来源:生物谷 2013-07-30 15:11

2013年7月30日讯 /生物谷BIOON/ --辉瑞(Pfizer)及武田(Takeda)今天联合宣布,在日本推出Xeljanz(tofacitinib citrate),该药于2013年3月25日获日本卫生劳动福利部(MHLW)批准,用于对现有疗法反应不足的类风湿性关节炎(RA)成人患者的治疗。此前双方已经在联合推广RA药物Enbrel(etanercept,依那西普)。

Xeljanz为一种Janus激酶(JAK)抑制剂,是日本获批的首个JAK抑制剂类口服RA药物。与生物制剂靶向于胞外细胞因子不同,Xeljanz靶向于JAK通路,该信号通路在RA炎症中发挥了关键作用。

Xeljanz可用于经至少一种疾病修饰抗风湿药物(DMARD,如氨甲喋呤)治疗后仍存在临床症状的患者。Xeljanz获批的剂量为5mg,每天2次。

Xeljanz用药,与增加的严重感染风险相关,包括机会性感染、结核、肿瘤、淋巴瘤。Xeljanz附带有一个有关这些风险的黑框警告。Xeljanz治疗也与胆固醇和肝酶的增加及血液计数的减少相关。

为了确保Xeljanz的安全和有效使用,辉瑞和武田将与日本风湿病学会合作,共同推进Xeljanz的正确使用。

此前,Xeljanz于2012年11月获FDA批准,用于对氨甲喋呤(methotrexate)治疗反应不足或不耐受的中度至重度活动性类风湿性关节炎(RA)成人患者的治疗,该药将与雅培(Abbott)重磅药物阿达木单抗(Humira)展开竞争。

阿达木单抗是一种可自我注射(Self-injectable)的生物治疗药物,Xeljanz则提供了口服的便利。

RA是一种自身免疫性疾病,由于人体免疫系统错误地攻击健康组织,导致关节及周围组织的炎症。(生物谷Bioon.com)

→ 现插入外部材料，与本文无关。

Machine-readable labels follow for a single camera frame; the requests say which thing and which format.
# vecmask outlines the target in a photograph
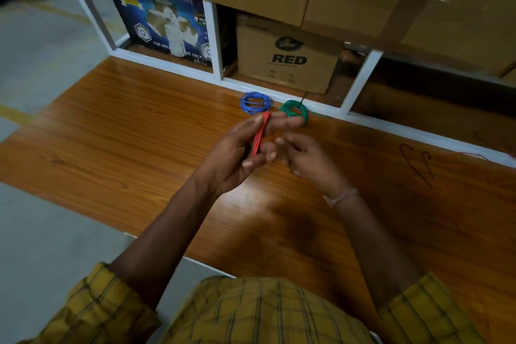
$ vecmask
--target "person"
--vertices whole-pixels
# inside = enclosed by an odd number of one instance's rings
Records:
[[[485,342],[443,284],[396,245],[321,146],[290,131],[303,118],[271,113],[265,135],[285,132],[253,156],[249,149],[262,123],[255,115],[225,134],[154,222],[111,264],[99,263],[82,279],[28,342],[146,342],[160,325],[155,308],[211,206],[279,156],[338,211],[388,340]],[[160,342],[362,344],[374,338],[362,322],[286,279],[214,276],[194,289]]]

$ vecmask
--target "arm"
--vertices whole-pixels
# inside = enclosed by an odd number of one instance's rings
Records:
[[[250,154],[263,123],[255,115],[224,135],[164,211],[111,265],[98,264],[70,291],[64,307],[29,342],[146,342],[160,323],[154,309],[204,217],[223,193],[274,162],[274,142]],[[273,112],[265,135],[300,127],[302,117]]]
[[[314,139],[287,132],[277,142],[290,170],[312,180],[324,196],[336,199],[353,189]],[[448,290],[416,267],[360,195],[352,194],[335,207],[371,299],[396,343],[485,342]]]

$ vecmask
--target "blue wire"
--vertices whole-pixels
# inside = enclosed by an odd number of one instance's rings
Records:
[[[262,102],[251,102],[249,99],[262,99]],[[245,93],[240,99],[240,108],[249,114],[266,112],[270,109],[271,105],[270,98],[257,91]]]

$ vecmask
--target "hand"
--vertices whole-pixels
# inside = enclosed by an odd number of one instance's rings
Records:
[[[276,143],[288,162],[290,171],[301,178],[310,179],[324,196],[337,198],[352,188],[351,183],[320,144],[312,137],[287,132]]]
[[[208,183],[210,191],[220,196],[239,186],[257,167],[272,163],[278,156],[274,142],[261,144],[253,156],[251,146],[263,123],[261,114],[254,115],[235,125],[224,135],[197,169],[197,175]],[[272,112],[264,130],[264,137],[278,130],[298,128],[304,124],[302,117],[287,118],[285,112]]]

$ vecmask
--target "person's left arm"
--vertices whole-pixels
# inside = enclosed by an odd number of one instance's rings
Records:
[[[35,342],[145,342],[159,326],[154,309],[217,198],[276,159],[274,142],[250,153],[262,123],[255,115],[224,135],[149,227],[110,265],[97,265],[77,284]],[[303,124],[302,117],[273,112],[265,135]]]

英文原文:NOVEL ORAL RHEUMATOID ARTHRITIS TREATMENT JAK INHIBITOR XELJANZ? LAUNCHED IN JAPAN

Promoting the Proper Use of New Treatment Option for Rheumatoid Arthritis

Pfizer Japan Inc. (Head Office: Shibuya-ku, Tokyo; “Pfizer”) and Takeda Pharmaceutical Company Limited (Head Office: Chuo-ku, Osaka; “Takeda”) announced today that the both parties have launched XELJANZ? (tofacitinib citrate). The medicine was approved by the Japanese Ministry of Health, Labour and Welfare (MHLW) on March 25, 2013 for the treatment of adults with rheumatoid arthritis (RA) who have had an inadequate response to existing therapies, and was listed in the NHI (National Health Insurance) Price List on May 24, 2013. Pfizer and Takeda have co-promoted the product as the both parties do for the RA drug Enbrel? (etanercept).

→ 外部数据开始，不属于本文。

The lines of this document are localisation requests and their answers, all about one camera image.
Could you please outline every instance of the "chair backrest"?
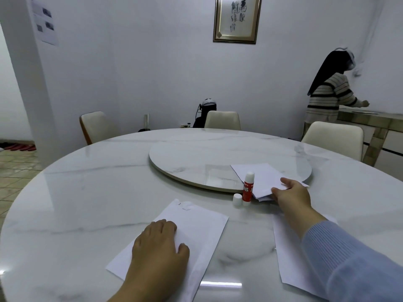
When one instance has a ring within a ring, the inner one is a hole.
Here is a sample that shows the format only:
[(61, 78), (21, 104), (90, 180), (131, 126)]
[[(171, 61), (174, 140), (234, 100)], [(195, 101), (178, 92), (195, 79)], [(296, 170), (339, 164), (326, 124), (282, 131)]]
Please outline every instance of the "chair backrest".
[(80, 116), (80, 125), (87, 144), (93, 144), (119, 135), (117, 128), (102, 111)]
[(204, 128), (241, 130), (239, 115), (234, 111), (209, 111)]
[(309, 127), (301, 142), (361, 161), (364, 131), (357, 126), (318, 121)]

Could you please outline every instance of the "poster on wall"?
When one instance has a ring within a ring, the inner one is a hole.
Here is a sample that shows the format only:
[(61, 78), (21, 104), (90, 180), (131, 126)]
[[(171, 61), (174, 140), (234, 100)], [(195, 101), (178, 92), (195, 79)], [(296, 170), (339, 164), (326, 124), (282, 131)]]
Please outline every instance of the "poster on wall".
[(262, 0), (216, 0), (214, 42), (256, 44)]
[(37, 38), (51, 45), (58, 45), (52, 12), (36, 0), (31, 0), (31, 9)]

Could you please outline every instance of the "woman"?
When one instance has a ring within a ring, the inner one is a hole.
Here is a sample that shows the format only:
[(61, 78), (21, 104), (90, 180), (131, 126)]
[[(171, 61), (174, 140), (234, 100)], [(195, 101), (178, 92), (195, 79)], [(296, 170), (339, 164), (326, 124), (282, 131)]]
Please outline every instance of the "woman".
[(368, 101), (360, 101), (350, 90), (345, 71), (355, 68), (350, 50), (338, 48), (325, 59), (316, 75), (308, 95), (311, 96), (305, 116), (304, 135), (313, 122), (337, 120), (339, 106), (368, 107)]
[[(289, 189), (272, 188), (275, 200), (301, 239), (301, 248), (330, 302), (403, 300), (403, 267), (315, 211), (308, 190), (299, 182), (286, 178), (281, 182)], [(134, 242), (126, 279), (109, 302), (163, 302), (178, 289), (190, 250), (182, 243), (176, 252), (176, 229), (165, 219), (145, 228)]]

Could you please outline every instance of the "red glue stick label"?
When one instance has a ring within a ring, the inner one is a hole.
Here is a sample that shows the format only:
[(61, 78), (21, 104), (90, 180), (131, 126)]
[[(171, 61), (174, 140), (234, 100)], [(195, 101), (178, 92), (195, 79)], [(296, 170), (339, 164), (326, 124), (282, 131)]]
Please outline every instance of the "red glue stick label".
[(243, 185), (242, 200), (245, 202), (250, 202), (252, 198), (253, 183), (247, 183)]

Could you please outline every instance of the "paper on console table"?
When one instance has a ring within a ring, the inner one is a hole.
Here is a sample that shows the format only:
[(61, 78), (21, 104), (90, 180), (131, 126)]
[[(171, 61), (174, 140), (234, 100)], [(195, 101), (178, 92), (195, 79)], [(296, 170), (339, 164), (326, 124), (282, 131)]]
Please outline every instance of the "paper on console table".
[[(324, 216), (337, 223), (331, 216)], [(283, 215), (273, 216), (273, 229), (281, 281), (328, 299), (324, 287), (305, 258), (299, 237), (290, 228)]]
[(272, 193), (272, 187), (276, 187), (280, 190), (287, 189), (287, 187), (280, 181), (280, 178), (284, 177), (284, 175), (270, 164), (231, 164), (231, 167), (237, 173), (242, 182), (244, 182), (245, 176), (248, 172), (255, 173), (252, 194), (255, 198), (259, 199), (259, 201), (271, 200), (265, 196)]
[[(228, 216), (175, 199), (154, 221), (161, 219), (173, 221), (177, 225), (177, 251), (181, 243), (185, 243), (190, 249), (184, 282), (168, 301), (192, 301), (219, 243)], [(133, 244), (134, 240), (106, 266), (107, 270), (122, 280), (125, 279), (130, 265)]]

XELJANZ is the first approved oral RA treatment in a new class of medicines known as Janus kinase (JAK) inhibitor in Japan. Unlike biologic therapies that target cytokine outside the cell, the medicine targets the JAK pathways, which are signalling pathways inside the cell that play a role in the inflammation involved in RA.

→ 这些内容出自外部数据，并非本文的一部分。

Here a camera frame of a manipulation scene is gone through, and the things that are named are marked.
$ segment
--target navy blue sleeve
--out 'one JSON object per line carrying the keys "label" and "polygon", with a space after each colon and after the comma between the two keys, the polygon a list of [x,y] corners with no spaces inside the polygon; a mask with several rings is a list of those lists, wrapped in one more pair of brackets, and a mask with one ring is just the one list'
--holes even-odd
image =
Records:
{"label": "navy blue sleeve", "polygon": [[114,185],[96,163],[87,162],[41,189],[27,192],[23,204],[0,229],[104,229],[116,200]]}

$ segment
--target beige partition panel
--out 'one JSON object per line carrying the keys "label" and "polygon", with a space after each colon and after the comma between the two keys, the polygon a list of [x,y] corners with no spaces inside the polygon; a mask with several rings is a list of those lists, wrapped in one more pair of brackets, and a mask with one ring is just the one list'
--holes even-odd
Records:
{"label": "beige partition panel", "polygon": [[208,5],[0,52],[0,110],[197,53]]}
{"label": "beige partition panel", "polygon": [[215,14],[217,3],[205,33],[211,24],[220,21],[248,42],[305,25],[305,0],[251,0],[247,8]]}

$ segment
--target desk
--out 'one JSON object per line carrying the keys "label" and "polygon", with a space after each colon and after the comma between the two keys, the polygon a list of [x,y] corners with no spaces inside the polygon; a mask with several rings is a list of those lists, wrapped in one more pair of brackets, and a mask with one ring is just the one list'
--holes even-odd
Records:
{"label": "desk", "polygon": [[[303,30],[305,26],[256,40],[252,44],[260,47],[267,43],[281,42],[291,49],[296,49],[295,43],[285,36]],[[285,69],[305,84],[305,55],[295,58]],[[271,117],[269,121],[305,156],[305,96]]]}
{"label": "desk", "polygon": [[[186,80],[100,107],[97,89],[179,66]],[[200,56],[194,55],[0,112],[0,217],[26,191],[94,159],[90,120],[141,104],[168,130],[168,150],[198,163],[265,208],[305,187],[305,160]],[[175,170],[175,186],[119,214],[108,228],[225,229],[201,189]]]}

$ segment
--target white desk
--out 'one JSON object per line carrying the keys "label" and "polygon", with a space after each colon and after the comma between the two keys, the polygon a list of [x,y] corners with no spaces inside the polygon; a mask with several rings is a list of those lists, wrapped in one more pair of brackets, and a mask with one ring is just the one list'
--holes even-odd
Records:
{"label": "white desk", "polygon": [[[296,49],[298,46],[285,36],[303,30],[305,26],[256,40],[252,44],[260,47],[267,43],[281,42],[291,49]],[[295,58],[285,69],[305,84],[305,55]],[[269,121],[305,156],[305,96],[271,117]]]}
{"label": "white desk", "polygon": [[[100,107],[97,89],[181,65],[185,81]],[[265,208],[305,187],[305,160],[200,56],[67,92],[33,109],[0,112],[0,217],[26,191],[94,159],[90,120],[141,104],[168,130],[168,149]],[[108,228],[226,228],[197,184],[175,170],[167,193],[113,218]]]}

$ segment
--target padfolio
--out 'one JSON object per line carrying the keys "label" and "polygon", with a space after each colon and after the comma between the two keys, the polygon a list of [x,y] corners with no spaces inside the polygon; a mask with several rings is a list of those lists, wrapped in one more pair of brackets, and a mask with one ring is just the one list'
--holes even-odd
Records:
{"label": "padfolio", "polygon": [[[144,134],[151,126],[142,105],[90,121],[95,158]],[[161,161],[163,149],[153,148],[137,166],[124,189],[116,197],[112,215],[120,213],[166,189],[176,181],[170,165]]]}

XELJANZ may be used in patients in whom clinical symptoms due to the disease remain even after appropriate treatment with at least one other disease-modifying antirheumatic drug (DMARD), such as methotrexate. The approved dose of XELJANZ is 5 mg twice daily.

In order to ensure that XELJANZ is used safely and effectively, Pfizer and Takeda are, with the cooperation of the Japan College of Rheumatology, working to promote proper use of the product through the implementation of all cases surveillance in accordance with the College’s “Guidelines for Using Tofacitinib in All Cases Surveillance.” In the Guidelines, XELJANZ is recommended for patients whose RA cannot be controlled even after more than three months of continuous treatment with over 8mg per week of methotrexate. Through the all cases surveillance, 4,000 patients with XELJANZ over an observation period of three years, additional information on XELJANZ’s safety and efficacy is being collected and analyzed. Another group consisting of 2,000 patients starting RA medical treatment, but not with XELJANZ, is included in the surveillance so that a comparative study measuring the occurrence of malignant tumors and serious infections can be carried out.

“Rheumatoid arthritis is a serious disease causing physical impediments. Some patients cannot achieve adequate results with existing treatments and I have high hopes that the emergence of this new, highly convenient product will lead to better patient quality-of-life,” said Professor Yoshiya Tanaka, First Department of Internal Medicine, University of Occupational and Environmental Health, Japan. “XELJANZ, which has a new mechanism of action, has been recognized for its safety and efficacy through domestic clinical trials, but it is important to promote the proper use of the medicine and to continue accumulating clinical evidence from the field.”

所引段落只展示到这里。